Germany confirms its first case of African swine fever

Germany has confirmed its first case of African swine fever (ASF) in a wild boar found dead in Brandenburg close to the border with Poland.

The news was announced today (September 10) by German Federal Agriculture Minister Julia Klöckner.

The National Reference Laboratory for ASF at the Friedrich Loeffler Institute carried out the test on bones from a “largely decayed” carcass of a wild boar found around 6km from the border.

“It can, therefore, be assumed that the entry took place a few weeks ago,” a statement from the institute read.

The risk of the pathogen being introduced into Germany was classified as ‘high’. A series of strict measures have been introduced to avoid any further cases and the activation of a crisis management plan.

Image source Friedrich-Loeffler-Institut

“The geographic distance to the closest confirmed case of ASF in Poland is only 30km. The proximity to the German-Polish border of about 6km makes an entry by a migrating wild boar likely,” the statement read.

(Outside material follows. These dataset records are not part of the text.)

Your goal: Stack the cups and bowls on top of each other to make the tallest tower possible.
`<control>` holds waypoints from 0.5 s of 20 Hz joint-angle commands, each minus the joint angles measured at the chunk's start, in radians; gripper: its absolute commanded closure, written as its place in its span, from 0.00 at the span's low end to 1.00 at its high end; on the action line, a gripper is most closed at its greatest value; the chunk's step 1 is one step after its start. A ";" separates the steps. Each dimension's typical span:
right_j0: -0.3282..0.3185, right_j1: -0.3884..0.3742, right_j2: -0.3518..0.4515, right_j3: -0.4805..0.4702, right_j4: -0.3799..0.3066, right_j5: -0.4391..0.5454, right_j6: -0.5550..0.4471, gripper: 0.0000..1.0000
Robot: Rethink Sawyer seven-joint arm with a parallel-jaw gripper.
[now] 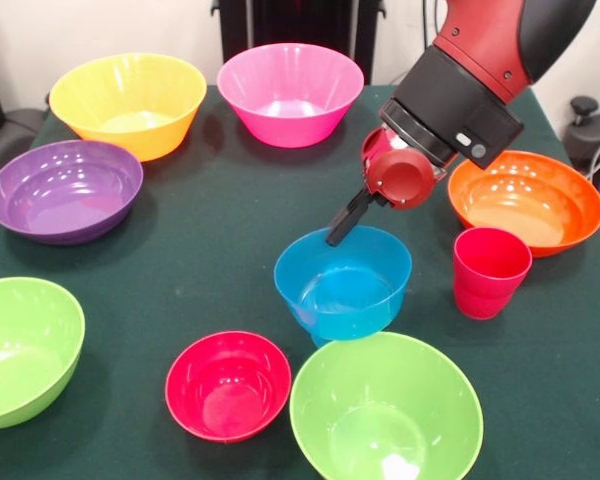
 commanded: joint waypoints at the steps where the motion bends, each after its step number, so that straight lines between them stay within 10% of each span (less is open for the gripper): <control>1: 0.021 -0.011 0.146 0.021 -0.099 0.169 0.184 1.00; 10: 0.027 -0.015 0.154 0.032 -0.097 0.174 0.185 1.00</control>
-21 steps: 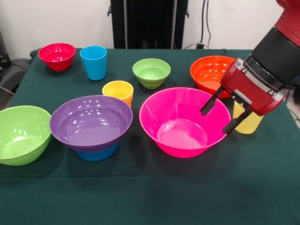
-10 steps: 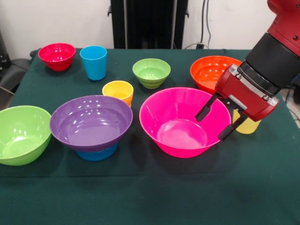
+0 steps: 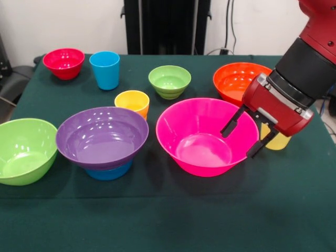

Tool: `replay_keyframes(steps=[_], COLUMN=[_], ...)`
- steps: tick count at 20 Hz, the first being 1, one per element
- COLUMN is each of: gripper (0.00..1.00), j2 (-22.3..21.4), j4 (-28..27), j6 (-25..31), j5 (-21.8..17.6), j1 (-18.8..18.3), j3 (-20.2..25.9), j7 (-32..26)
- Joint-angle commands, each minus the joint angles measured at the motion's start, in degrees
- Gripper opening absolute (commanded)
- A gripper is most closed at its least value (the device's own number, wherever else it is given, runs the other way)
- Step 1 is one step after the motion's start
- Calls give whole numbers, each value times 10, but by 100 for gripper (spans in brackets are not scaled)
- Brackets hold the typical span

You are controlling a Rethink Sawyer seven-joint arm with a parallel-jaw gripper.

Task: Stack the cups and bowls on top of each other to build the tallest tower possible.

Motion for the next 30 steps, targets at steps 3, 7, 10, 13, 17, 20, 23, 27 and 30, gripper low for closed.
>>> replay_keyframes(steps=[3, 7, 10, 13, 17, 20, 23, 27, 30], gripper=[100, 100, 100, 100, 100, 100, 100, 100, 100], j2=[-3, 1, 3, 3, 7, 4, 1, -9, -7], j4=[90, 89, 90, 93, 97, 103, 111, 126, 121], j6=[-84, -84, -81, -85, -94, -100, -110, -139, -143], j5=[27, 27, 26, 24, 23, 29, 36, 44, 45], j1=[-22, -21, -21, -20, -21, -28, -36, -50, -50], j3=[133, 127, 122, 120, 120, 138, 160, 200, 204], j7=[90, 91, 91, 91, 92, 85, 81, 66, 71])
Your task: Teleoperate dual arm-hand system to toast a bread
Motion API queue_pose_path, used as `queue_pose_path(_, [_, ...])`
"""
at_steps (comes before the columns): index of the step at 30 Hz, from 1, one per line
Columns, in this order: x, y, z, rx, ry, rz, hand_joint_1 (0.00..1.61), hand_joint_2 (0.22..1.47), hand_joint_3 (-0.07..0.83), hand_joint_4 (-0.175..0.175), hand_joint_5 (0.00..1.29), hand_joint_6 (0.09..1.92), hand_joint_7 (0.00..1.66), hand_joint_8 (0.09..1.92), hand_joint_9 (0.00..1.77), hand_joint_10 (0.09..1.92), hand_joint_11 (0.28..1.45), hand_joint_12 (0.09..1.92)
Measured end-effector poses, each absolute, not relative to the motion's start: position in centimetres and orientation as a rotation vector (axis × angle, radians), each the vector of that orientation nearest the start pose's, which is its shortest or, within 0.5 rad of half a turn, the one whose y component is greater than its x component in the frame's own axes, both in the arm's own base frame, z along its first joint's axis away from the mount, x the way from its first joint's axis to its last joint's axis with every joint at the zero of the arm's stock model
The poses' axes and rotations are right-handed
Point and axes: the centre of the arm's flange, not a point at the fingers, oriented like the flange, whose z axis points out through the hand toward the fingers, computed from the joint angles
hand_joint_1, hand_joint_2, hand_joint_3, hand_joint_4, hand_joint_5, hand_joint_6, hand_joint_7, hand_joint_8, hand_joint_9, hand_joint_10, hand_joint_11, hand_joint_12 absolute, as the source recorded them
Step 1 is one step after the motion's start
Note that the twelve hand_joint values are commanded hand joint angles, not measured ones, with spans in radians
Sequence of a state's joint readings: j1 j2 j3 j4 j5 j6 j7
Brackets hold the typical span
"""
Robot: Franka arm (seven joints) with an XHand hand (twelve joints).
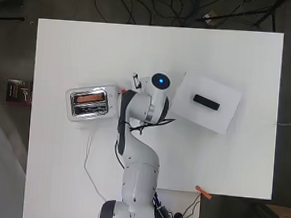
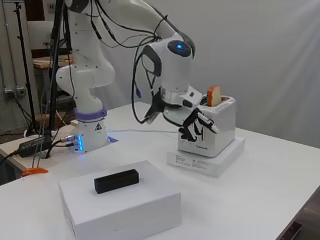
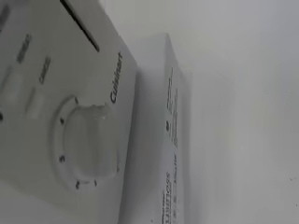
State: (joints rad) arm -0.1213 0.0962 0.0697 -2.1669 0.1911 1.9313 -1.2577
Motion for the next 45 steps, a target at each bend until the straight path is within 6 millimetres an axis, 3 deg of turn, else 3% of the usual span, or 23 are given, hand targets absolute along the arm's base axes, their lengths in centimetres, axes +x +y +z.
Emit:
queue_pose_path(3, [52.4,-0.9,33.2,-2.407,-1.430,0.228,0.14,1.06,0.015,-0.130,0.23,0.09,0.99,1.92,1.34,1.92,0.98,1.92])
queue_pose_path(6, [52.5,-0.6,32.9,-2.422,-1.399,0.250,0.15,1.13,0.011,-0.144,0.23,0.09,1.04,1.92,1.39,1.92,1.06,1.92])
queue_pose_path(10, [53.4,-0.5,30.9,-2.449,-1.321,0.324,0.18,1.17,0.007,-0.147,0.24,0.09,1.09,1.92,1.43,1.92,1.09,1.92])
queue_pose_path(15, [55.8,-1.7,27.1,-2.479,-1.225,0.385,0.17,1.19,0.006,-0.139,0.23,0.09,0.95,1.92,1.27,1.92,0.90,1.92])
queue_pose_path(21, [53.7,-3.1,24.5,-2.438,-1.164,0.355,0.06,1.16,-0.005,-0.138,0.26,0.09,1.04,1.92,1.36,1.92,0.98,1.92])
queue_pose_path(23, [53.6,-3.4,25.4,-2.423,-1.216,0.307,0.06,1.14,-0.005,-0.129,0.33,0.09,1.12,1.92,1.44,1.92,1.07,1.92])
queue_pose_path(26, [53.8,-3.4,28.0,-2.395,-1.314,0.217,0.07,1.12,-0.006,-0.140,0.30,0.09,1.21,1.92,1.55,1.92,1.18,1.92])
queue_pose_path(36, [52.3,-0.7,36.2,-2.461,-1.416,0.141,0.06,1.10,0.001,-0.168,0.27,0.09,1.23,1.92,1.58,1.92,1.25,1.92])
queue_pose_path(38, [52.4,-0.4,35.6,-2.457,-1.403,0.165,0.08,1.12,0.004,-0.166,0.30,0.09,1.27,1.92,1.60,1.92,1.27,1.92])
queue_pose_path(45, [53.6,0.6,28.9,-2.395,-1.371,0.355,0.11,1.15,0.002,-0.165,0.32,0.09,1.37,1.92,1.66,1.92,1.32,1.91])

An introduction by humans through contaminated food cannot be ruled out. The responsible veterinary authorities on site must now take the necessary measures.

The ASF virus has been spreading in the Asian-European region since 2007 and reached the eastern border of the EU in 2014.

However, the virus can spread over greater distances through human movement – for example, through the improper disposal of contaminated food.

The statement explained Brandenburg had also erected a protective fence against the ASF on the border with Poland in December 2019.

Testing wild boar

German authorities are now asking farmers to report findings of wild boar so they can be tested for the virus.

“It is now extremely important for farmers to carefully observe farm biosecurity,” a spokesperson said.

“This still offers the best protection against the pathogen entering farm animal populations. The pig keeping hygiene regulation serves as the legal basis for this.

Wild boars that have died should continue to be intensively examined nationwide for the presence of ASF; wild boars found dead should be reported immediately to the responsible authorities.

“This is usually done by calling. A marking and georeferencing of the site facilitate the further procedure. A photo of the place of discovery and the animal’s body would also be desirable.”

Copa and Cogeca secretary-general For Pekka Pesonen said: “The identification of infected wild boars in Germany today is, of course, a source of concern for the whole European pig meat sector.

Nevertheless, we should be reassured. Germany proved its capacity for rapid response and effective actions while the Brandenburg region has a low pig production.

“The recent and positive management by Belgian and Czech authorities of ASF shows that biosecurity measures taken by farmers and public authorities are efficient in the EU.”